0.1.0 • Published 12 years ago
node-auther v0.1.0
Node-auther
What
A library for handling authentication.
Example usage
Below, err
is the same for all callbacks; a string that describes the error, if any. Otherwise it's null
.
If err
is anything else than null
, all other parameters are meaningless and should not be used.
// Creates a new authenticator object with all settings set to default values.

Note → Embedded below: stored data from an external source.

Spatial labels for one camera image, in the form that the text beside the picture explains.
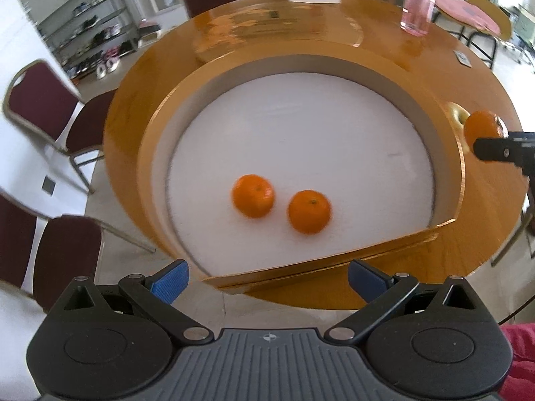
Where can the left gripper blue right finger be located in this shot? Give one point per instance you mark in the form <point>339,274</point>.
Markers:
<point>384,297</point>

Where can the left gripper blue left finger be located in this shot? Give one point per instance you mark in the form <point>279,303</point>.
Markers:
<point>153,297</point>

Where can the orange tangerine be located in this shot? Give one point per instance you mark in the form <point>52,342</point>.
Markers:
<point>253,196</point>
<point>483,124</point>
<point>309,212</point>

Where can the yellow-red apple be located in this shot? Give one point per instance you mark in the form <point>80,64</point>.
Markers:
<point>457,114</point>

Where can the round golden box lid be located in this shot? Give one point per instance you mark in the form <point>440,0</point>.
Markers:
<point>275,22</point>

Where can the small grey card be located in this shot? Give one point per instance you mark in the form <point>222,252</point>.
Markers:
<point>462,58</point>

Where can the round side table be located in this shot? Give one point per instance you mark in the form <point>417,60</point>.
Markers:
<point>469,35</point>

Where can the pink cloth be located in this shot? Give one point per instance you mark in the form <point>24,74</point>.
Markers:
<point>480,15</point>

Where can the round golden box base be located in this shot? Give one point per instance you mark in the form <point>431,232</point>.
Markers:
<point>303,115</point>

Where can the red cloth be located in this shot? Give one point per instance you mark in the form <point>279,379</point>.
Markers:
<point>520,382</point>

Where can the pink water bottle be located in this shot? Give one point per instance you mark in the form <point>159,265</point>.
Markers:
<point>417,16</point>

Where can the metal shoe rack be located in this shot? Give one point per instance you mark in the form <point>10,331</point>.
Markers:
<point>83,34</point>

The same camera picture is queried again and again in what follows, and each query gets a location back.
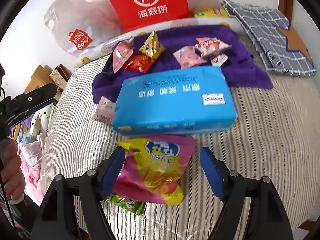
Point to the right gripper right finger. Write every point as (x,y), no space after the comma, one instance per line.
(267,218)

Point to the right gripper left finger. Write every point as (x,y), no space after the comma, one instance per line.
(57,217)

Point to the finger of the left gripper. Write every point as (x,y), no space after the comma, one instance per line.
(41,96)
(21,115)

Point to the pale pink nougat packet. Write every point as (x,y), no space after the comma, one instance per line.
(105,111)

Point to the green snack bag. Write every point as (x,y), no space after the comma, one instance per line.
(126,203)

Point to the pink silver-striped snack packet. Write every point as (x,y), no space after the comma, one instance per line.
(121,53)

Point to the red snack packet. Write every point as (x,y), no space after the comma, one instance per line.
(138,63)

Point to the pink yellow chip bag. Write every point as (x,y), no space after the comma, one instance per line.
(152,168)

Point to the yellow pyramid snack packet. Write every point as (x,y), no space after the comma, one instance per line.
(152,47)

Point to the small pink candy packet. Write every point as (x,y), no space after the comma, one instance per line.
(187,57)

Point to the light pink pastry packet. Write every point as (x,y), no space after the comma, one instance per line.
(219,60)

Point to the strawberry white snack packet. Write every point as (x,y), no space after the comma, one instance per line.
(209,47)

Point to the person's left hand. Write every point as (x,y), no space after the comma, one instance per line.
(12,176)

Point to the floral white pillow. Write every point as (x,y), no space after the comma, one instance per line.
(41,119)

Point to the brown patterned box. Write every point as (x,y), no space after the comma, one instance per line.
(60,76)

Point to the pink clothing pile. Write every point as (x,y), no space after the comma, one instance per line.
(31,157)

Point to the white Miniso plastic bag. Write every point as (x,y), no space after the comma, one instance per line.
(77,26)

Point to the red Haidilao paper bag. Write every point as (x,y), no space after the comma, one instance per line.
(135,14)

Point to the blue tissue pack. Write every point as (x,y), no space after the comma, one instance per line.
(182,101)

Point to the yellow snack bag behind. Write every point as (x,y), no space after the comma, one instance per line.
(209,12)

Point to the grey checked folded cloth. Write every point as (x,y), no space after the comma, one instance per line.
(279,45)

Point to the brown wooden door frame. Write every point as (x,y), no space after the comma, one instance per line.
(286,8)

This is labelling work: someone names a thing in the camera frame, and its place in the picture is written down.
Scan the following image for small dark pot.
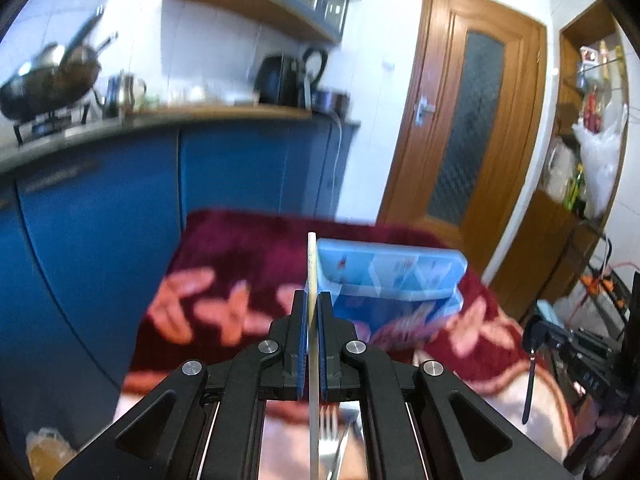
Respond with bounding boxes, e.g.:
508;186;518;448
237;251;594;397
311;89;350;119

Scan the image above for gas stove burner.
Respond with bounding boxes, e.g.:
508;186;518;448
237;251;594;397
13;101;91;145

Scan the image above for black camera tripod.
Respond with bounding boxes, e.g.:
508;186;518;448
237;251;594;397
520;271;640;426

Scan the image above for dark steel wok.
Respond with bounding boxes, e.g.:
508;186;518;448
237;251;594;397
1;6;117;122

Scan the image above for blue lower kitchen cabinets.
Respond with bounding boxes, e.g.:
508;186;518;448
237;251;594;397
1;116;358;466

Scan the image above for silver door handle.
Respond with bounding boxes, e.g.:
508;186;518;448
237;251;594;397
414;96;436;127

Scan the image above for orange plastic bag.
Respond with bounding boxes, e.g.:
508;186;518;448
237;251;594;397
26;428;77;480

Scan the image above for silver metal fork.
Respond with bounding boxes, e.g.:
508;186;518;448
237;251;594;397
318;404;341;480

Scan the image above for pale wooden chopstick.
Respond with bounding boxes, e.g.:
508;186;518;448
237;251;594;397
307;232;320;480

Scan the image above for dark red floral tablecloth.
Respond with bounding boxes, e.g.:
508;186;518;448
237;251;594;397
117;210;575;460

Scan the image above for clear blue plastic organizer box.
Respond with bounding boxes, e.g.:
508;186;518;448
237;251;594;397
318;238;468;350

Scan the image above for white plastic bag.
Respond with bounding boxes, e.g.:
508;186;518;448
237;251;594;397
572;104;628;220

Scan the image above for black toaster appliance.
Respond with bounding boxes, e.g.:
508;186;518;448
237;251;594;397
254;54;299;107

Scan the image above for black electric kettle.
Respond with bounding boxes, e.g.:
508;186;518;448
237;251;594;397
298;47;329;110

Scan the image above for silver metal teapot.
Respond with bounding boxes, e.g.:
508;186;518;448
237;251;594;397
92;72;146;119

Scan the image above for wooden storage shelf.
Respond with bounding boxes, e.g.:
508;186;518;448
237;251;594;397
490;0;629;321

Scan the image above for brown wooden door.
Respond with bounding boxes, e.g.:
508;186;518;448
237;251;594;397
378;0;547;272

var auth = auther.createAuthenticator();
// Tests if the given user exists.
auth.isUser('name@email.com', function(err, exists, confirmed) {
// exists: true or false, depending on if the user exists.
// confirmed: true or false, depending of if the user has confirmed his/her email address.
});
// Creates a new user, given an email and a password.
auth.createUser('name@email.com', 'summer', function(err, confirmationToken) {
// confirmationToken: a string used to confirm the users email address.
});
// Authenticates a user, given the users email, password and a TTL (in minutes) for the authentication.
auth.authenticatePassword('name@email.com', 'password', 30, function(err, token) {
// token: a token that can be used for authentication and resetting the given users password.
});
// Authenticates a user, given the authentication token.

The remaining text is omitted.